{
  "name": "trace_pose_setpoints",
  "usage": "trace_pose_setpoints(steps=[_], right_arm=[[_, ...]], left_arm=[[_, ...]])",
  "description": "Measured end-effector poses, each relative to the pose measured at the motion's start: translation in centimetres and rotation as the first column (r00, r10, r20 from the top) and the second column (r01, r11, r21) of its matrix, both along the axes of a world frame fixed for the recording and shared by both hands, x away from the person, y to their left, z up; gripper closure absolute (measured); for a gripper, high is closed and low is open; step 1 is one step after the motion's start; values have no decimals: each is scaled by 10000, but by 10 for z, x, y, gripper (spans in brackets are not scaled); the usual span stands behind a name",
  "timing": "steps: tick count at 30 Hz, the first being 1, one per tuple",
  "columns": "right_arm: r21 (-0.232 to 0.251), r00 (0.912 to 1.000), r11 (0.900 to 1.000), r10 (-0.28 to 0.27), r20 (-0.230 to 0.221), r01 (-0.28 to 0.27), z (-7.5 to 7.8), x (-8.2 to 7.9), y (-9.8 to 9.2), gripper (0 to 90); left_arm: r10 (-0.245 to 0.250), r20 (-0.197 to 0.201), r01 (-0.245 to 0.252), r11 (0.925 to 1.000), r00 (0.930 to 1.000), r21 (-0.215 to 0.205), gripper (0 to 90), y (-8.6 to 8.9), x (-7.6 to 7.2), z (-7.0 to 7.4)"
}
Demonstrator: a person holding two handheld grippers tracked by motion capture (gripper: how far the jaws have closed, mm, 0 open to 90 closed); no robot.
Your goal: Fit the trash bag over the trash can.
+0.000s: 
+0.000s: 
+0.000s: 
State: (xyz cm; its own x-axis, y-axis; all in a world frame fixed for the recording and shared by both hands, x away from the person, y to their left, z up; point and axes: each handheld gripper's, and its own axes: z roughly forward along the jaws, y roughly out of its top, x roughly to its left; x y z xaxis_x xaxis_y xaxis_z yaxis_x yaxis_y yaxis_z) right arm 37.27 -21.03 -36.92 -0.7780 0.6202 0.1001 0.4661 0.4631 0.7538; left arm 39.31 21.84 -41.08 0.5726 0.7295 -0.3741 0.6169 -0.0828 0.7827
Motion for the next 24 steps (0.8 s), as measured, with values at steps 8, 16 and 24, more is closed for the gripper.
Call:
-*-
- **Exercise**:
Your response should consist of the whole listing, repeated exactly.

- **Expected answer**:
{
  "name": "trace_pose_setpoints",
  "usage": "trace_pose_setpoints(steps=[_], right_arm=[[_, ...]], left_arm=[[_, ...]])",
  "description": "Measured end-effector poses, each relative to the pose measured at the motion's start: translation in centimetres and rotation as the first column (r00, r10, r20 from the top) and the second column (r01, r11, r21) of its matrix, both along the axes of a world frame fixed for the recording and shared by both hands, x away from the person, y to their left, z up; gripper closure absolute (measured); for a gripper, high is closed and low is open; step 1 is one step after the motion's start; values have no decimals: each is scaled by 10000, but by 10 for z, x, y, gripper (spans in brackets are not scaled); the usual span stands behind a name",
  "timing": "steps: tick count at 30 Hz, the first being 1, one per tuple",
  "columns": "right_arm: r21 (-0.232 to 0.251), r00 (0.912 to 1.000), r11 (0.900 to 1.000), r10 (-0.28 to 0.27), r20 (-0.230 to 0.221), r01 (-0.28 to 0.27), z (-7.5 to 7.8), x (-8.2 to 7.9), y (-9.8 to 9.2), gripper (0 to 90); left_arm: r10 (-0.245 to 0.250), r20 (-0.197 to 0.201), r01 (-0.245 to 0.252), r11 (0.925 to 1.000), r00 (0.930 to 1.000), r21 (-0.215 to 0.205), gripper (0 to 90), y (-8.6 to 8.9), x (-7.6 to 7.2), z (-7.0 to 7.4)"
}
Demonstrator: a person holding two handheld grippers tracked by motion capture (gripper: how far the jaws have closed, mm, 0 open to 90 closed); no robot.
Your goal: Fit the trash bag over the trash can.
+0.000s: 
+0.000s: 
+0.000s: 
State: (xyz cm; its own x-axis, y-axis; all in a world frame fixed for the recording and shared by both hands, x away from the person, y to their left, z up; point and axes: each handheld gripper's, and its own axes: z roughly forward along the jaws, y roughly out of its top, x roughly to its left; x y z xaxis_x xaxis_y xaxis_z yaxis_x yaxis_y yaxis_z) right arm 37.27 -21.03 -36.92 -0.7780 0.6202 0.1001 0.4661 0.4631 0.7538; left arm 39.31 21.84 -41.08 0.5726 0.7295 -0.3741 0.6169 -0.0828 0.7827
Motion for the next 24 steps (0.8 s), as measured, with values at steps 8, 16 and 24, more is closed for the gripper.
Call:

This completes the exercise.